═══ EXCERPTED RECORDS
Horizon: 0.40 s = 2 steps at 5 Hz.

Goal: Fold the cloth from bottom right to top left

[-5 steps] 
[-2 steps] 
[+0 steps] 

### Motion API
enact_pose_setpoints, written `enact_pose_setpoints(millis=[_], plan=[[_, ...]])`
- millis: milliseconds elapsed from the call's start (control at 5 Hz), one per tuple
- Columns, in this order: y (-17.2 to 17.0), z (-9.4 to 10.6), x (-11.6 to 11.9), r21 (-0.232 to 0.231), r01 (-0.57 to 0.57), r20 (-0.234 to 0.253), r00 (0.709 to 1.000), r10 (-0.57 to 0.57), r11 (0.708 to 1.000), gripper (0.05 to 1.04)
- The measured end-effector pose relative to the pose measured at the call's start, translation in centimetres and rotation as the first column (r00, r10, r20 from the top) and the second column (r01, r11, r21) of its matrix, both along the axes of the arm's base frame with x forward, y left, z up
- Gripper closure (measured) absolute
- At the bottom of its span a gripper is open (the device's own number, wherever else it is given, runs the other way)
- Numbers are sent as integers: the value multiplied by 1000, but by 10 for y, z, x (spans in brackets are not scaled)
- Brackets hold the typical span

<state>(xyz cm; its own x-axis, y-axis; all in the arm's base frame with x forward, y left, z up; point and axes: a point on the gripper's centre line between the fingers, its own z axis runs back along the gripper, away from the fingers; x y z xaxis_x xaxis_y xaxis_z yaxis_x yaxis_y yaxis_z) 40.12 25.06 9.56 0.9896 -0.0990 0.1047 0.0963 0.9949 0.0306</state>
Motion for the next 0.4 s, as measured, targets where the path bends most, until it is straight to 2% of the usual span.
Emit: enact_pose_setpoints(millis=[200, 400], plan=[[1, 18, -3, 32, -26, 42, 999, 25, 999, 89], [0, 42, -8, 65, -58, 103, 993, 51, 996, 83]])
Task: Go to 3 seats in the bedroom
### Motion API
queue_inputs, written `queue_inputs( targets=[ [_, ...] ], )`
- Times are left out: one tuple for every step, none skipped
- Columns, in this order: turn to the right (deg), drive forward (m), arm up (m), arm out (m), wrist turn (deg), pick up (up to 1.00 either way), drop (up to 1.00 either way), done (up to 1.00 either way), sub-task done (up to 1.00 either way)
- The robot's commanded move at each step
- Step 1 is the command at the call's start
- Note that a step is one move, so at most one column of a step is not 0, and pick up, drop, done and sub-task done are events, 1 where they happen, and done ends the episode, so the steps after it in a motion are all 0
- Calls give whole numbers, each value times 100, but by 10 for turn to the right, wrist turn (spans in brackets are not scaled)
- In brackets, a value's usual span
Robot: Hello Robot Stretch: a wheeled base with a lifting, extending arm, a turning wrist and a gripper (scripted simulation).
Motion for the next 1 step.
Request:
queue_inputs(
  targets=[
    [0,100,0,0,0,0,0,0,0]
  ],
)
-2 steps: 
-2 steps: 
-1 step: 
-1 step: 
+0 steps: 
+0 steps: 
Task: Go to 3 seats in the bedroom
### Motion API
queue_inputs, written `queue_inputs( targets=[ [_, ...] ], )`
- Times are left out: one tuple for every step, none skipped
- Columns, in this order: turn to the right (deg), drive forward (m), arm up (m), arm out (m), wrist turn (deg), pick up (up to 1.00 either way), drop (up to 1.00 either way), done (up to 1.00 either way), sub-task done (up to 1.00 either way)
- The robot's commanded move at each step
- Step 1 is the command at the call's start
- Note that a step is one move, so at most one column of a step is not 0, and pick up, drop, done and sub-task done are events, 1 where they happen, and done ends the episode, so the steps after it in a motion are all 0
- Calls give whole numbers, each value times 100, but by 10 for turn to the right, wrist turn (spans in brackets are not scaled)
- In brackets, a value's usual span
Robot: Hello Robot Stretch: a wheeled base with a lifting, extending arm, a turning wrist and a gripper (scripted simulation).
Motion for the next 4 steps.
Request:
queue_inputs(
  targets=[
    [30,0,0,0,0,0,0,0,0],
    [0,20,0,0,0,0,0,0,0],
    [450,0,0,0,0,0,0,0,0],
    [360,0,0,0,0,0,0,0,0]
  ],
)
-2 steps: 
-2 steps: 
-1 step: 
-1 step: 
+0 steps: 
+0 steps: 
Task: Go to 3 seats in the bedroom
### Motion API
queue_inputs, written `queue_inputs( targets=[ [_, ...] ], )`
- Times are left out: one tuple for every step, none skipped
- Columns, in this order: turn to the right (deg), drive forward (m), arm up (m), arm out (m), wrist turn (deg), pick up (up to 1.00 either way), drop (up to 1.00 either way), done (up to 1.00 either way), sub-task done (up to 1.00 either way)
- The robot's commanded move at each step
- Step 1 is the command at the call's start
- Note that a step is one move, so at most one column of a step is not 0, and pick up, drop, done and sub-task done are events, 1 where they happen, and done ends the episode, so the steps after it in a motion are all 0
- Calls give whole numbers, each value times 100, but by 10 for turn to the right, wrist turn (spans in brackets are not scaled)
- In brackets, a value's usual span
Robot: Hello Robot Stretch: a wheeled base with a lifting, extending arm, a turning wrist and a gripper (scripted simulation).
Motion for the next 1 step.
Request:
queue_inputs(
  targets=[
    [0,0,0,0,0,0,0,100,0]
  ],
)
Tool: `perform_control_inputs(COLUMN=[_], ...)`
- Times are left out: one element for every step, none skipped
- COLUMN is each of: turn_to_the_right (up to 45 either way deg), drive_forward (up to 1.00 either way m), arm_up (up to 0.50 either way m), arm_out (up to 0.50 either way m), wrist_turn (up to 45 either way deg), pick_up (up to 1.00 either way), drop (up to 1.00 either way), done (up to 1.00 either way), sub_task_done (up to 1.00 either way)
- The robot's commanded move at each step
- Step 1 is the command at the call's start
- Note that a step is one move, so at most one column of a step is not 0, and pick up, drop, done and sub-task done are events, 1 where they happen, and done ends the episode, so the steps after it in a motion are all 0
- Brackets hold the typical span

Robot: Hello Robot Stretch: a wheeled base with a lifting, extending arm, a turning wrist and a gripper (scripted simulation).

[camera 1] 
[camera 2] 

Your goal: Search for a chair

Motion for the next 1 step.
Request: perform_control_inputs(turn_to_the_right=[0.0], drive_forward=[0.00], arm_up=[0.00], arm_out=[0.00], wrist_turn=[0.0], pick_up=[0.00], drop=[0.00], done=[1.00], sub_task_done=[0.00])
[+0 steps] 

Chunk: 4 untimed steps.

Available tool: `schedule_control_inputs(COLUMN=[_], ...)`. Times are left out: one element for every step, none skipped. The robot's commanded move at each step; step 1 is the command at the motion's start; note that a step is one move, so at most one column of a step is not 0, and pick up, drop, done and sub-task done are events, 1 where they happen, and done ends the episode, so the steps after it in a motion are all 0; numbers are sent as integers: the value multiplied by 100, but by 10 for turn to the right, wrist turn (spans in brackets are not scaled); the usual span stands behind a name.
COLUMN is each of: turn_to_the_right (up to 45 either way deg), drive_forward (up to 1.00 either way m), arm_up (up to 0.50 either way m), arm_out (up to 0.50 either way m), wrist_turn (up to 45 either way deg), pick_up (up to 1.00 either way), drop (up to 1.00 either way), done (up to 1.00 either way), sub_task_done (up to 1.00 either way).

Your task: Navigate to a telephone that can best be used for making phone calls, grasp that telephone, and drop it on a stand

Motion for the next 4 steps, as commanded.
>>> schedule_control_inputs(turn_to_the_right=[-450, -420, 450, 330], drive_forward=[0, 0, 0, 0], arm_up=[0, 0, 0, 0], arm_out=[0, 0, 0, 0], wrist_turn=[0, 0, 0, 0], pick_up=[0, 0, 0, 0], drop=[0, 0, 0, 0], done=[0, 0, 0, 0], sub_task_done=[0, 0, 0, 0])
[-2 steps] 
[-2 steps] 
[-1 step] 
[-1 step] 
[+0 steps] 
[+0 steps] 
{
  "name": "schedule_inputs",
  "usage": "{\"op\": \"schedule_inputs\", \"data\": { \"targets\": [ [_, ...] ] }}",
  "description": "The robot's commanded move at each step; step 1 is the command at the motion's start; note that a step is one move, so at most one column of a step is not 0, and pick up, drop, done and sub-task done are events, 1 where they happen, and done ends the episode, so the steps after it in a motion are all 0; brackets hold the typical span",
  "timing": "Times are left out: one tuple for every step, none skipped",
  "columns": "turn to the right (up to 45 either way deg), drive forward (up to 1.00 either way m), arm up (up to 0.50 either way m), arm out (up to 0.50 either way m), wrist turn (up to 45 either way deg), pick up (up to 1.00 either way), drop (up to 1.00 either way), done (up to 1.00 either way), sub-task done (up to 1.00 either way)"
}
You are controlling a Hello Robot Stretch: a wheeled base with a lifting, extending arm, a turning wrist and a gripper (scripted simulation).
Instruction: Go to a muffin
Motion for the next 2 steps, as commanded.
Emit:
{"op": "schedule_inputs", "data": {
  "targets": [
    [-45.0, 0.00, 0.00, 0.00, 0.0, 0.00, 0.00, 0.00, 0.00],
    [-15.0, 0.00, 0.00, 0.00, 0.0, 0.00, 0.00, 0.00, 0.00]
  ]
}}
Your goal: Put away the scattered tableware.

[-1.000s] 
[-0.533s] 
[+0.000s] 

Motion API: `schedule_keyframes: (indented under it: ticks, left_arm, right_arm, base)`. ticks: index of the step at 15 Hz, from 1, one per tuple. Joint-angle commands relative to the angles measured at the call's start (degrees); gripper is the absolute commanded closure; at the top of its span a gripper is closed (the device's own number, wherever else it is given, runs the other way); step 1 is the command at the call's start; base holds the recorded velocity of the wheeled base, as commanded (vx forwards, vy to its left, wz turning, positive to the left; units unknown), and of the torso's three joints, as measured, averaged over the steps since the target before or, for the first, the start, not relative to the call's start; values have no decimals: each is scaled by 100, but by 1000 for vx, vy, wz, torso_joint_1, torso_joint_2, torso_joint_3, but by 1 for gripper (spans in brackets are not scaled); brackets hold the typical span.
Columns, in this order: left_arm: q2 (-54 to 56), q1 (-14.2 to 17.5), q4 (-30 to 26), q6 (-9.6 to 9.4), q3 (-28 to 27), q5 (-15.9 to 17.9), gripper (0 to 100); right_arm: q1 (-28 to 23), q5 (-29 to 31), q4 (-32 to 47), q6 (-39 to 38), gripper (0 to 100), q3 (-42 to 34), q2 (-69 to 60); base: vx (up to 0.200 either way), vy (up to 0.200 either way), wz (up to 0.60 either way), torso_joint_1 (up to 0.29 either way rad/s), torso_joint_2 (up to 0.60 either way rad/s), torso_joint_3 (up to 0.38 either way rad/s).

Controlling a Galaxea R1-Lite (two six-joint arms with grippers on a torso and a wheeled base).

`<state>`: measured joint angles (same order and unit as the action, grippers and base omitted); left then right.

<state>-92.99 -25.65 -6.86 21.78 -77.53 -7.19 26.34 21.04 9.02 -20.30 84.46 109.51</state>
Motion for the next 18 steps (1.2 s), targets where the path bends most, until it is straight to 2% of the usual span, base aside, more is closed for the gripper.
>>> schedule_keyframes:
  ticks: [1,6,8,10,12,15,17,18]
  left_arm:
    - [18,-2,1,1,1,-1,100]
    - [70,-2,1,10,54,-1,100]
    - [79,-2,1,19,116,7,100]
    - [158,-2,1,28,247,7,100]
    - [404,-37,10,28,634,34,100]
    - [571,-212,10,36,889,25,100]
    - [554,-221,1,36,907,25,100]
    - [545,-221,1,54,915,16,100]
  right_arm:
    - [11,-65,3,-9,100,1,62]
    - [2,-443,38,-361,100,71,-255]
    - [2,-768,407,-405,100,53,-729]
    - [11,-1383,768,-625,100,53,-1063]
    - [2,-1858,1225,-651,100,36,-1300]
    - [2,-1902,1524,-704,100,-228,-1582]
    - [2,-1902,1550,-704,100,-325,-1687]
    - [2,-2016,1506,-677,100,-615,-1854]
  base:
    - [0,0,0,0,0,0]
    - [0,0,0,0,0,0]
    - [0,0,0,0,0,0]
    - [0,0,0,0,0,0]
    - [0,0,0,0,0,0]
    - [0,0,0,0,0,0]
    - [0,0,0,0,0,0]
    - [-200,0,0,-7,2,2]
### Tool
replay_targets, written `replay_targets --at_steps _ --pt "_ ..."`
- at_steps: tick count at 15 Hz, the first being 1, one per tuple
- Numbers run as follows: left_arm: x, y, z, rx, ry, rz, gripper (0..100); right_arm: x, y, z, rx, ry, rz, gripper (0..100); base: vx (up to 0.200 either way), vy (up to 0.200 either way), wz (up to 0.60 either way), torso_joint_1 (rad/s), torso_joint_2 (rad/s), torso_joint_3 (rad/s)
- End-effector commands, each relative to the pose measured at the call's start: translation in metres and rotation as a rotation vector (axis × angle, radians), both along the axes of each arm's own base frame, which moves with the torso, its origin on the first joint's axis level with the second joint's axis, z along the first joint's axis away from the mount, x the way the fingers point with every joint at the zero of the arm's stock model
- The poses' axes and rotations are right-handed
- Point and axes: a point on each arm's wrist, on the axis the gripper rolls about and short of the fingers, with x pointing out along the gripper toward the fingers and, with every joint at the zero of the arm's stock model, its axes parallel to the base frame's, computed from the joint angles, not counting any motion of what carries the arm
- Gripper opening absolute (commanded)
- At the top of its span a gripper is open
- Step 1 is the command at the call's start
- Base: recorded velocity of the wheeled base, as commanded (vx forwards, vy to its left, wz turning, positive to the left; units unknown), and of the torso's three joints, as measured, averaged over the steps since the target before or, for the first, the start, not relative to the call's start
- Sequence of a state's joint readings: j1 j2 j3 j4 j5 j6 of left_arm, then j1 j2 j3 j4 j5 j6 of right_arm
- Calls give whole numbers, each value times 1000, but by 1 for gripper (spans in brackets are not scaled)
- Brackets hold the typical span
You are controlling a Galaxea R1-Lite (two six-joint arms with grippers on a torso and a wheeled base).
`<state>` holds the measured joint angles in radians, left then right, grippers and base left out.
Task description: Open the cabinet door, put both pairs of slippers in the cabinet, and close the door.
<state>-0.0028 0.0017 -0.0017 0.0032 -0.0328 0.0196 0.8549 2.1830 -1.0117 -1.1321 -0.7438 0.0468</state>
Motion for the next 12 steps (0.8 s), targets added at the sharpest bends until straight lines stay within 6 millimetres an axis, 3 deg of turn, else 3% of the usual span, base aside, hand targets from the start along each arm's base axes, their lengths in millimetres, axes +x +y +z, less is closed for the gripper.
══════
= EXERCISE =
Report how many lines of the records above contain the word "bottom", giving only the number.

= REPLY TO THE EXERCISE =
2